[Records shown — start]

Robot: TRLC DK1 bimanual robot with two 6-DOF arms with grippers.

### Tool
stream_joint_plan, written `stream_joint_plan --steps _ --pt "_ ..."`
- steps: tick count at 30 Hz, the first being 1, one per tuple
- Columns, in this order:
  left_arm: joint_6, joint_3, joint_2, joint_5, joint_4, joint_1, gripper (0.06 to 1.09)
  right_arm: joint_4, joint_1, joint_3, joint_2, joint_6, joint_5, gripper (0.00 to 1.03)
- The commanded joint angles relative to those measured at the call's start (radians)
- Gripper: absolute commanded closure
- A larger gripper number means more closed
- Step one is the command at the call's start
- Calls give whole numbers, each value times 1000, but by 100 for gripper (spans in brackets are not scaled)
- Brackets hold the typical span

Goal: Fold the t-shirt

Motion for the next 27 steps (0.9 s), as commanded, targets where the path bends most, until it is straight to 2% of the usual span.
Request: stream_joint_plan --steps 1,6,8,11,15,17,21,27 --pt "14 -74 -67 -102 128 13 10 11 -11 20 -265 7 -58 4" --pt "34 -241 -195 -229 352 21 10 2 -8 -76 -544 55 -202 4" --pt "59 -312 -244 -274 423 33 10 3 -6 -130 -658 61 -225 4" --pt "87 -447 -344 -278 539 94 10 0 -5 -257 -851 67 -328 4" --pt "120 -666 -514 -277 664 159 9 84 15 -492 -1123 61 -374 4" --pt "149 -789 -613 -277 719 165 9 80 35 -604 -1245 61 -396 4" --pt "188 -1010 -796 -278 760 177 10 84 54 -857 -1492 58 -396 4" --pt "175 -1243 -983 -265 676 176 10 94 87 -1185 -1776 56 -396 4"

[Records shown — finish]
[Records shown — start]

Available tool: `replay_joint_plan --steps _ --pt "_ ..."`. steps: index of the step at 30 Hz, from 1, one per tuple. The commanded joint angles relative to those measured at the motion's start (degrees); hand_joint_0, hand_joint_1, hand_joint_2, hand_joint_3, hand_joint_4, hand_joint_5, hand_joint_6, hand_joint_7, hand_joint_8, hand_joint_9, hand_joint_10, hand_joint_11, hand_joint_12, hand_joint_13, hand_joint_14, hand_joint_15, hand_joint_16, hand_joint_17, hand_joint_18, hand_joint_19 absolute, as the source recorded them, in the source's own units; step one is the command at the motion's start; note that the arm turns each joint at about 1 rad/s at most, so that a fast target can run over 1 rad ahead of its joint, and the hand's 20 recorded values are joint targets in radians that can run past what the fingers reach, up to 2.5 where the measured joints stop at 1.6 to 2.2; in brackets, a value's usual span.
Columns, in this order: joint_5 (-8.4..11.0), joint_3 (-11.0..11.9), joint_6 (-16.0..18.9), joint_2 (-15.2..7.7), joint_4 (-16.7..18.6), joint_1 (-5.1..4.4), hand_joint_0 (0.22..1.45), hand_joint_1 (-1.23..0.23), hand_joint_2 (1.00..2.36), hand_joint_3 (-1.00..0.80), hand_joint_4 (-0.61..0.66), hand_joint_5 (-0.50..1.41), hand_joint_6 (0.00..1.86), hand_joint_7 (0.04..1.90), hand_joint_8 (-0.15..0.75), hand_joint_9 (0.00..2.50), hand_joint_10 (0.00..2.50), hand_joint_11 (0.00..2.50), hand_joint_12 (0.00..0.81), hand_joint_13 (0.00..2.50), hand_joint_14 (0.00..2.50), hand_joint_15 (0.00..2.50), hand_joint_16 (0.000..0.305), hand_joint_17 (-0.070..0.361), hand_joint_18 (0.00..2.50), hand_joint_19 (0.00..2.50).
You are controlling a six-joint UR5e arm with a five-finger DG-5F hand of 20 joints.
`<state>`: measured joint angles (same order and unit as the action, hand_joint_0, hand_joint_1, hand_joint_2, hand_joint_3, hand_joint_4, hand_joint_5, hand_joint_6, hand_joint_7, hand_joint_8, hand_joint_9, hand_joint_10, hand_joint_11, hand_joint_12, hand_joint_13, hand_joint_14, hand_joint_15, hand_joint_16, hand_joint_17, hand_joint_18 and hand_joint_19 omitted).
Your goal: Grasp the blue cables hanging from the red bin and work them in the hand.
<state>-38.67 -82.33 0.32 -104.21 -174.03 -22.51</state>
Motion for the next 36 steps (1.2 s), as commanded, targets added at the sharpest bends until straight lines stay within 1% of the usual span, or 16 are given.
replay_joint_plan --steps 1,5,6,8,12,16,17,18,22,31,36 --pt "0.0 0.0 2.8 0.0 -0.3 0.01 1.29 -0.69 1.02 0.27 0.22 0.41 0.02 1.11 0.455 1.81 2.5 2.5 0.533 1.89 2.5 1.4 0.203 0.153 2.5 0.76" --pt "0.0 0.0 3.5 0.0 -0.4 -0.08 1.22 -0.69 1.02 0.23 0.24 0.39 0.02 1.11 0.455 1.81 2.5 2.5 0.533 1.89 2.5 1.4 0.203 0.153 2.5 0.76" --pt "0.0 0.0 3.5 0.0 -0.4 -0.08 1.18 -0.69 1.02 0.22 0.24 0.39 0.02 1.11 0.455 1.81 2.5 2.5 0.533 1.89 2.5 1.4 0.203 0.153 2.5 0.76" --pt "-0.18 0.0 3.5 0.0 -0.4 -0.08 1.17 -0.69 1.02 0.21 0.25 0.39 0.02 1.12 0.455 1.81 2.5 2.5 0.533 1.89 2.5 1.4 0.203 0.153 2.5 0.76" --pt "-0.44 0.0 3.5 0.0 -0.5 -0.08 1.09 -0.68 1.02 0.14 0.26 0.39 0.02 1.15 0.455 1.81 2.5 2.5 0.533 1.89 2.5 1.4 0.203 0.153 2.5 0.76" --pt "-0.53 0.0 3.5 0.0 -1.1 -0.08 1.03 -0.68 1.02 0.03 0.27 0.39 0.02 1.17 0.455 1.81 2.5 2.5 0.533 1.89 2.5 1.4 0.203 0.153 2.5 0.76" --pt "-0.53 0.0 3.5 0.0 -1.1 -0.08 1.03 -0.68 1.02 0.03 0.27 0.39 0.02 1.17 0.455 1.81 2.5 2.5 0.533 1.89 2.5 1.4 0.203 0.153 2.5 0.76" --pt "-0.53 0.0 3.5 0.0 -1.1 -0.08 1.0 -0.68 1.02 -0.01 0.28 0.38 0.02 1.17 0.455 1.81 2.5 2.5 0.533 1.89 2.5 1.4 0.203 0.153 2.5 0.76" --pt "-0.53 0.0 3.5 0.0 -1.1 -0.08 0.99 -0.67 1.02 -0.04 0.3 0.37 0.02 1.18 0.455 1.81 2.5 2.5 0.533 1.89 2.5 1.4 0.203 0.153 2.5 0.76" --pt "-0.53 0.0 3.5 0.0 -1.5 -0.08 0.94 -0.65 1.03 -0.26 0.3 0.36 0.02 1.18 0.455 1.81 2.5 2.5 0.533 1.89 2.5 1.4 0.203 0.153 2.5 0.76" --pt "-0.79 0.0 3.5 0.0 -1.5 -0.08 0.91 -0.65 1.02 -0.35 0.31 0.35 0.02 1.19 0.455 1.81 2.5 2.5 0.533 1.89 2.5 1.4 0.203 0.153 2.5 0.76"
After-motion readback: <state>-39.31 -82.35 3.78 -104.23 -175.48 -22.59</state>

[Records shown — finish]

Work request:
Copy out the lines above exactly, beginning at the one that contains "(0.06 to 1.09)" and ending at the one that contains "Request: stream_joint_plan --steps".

Your response:
  left_arm: joint_6, joint_3, joint_2, joint_5, joint_4, joint_1, gripper (0.06 to 1.09)
  right_arm: joint_4, joint_1, joint_3, joint_2, joint_6, joint_5, gripper (0.00 to 1.03)
- The commanded joint angles relative to those measured at the call's start (radians)
- Gripper: absolute commanded closure
- A larger gripper number means more closed
- Step one is the command at the call's start
- Calls give whole numbers, each value times 1000, but by 100 for gripper (spans in brackets are not scaled)
- Brackets hold the typical span

Goal: Fold the t-shirt

Motion for the next 27 steps (0.9 s), as commanded, targets where the path bends most, until it is straight to 2% of the usual span.
Request: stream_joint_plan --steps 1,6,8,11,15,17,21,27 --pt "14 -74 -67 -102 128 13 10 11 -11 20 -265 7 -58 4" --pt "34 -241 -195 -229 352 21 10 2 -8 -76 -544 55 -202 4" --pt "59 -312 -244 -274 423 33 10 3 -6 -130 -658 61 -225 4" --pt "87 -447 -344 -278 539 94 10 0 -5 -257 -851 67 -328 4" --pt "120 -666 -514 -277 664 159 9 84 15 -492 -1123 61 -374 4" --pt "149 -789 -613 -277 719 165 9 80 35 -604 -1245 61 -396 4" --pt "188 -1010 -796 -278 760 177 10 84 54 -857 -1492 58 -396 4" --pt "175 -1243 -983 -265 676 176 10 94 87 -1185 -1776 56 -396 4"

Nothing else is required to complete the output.